WHAT TO DO » Would you set down every line of the data below exactly as it reads?
──────
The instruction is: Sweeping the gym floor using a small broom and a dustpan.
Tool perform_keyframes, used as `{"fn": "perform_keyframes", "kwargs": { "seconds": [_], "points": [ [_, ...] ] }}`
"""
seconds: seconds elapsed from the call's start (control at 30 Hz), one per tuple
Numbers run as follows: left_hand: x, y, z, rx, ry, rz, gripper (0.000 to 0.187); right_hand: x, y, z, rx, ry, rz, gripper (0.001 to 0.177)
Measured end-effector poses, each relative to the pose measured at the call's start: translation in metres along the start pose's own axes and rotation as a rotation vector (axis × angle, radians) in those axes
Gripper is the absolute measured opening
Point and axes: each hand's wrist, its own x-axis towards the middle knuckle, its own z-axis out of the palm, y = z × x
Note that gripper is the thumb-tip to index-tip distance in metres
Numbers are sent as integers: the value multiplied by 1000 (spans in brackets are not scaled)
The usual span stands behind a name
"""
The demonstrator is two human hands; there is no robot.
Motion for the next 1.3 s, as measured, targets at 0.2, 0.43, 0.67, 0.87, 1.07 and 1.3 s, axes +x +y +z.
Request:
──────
ANSWER SPACE »
The instruction is: Sweeping the gym floor using a small broom and a dustpan.
Tool perform_keyframes, used as `{"fn": "perform_keyframes", "kwargs": { "seconds": [_], "points": [ [_, ...] ] }}`
"""
seconds: seconds elapsed from the call's start (control at 30 Hz), one per tuple
Numbers run as follows: left_hand: x, y, z, rx, ry, rz, gripper (0.000 to 0.187); right_hand: x, y, z, rx, ry, rz, gripper (0.001 to 0.177)
Measured end-effector poses, each relative to the pose measured at the call's start: translation in metres along the start pose's own axes and rotation as a rotation vector (axis × angle, radians) in those axes
Gripper is the absolute measured opening
Point and axes: each hand's wrist, its own x-axis towards the middle knuckle, its own z-axis out of the palm, y = z × x
Note that gripper is the thumb-tip to index-tip distance in metres
Numbers are sent as integers: the value multiplied by 1000 (spans in brackets are not scaled)
The usual span stands behind a name
"""
The demonstrator is two human hands; there is no robot.
Motion for the next 1.3 s, as measured, targets at 0.2, 0.43, 0.67, 0.87, 1.07 and 1.3 s, axes +x +y +z.
Request:

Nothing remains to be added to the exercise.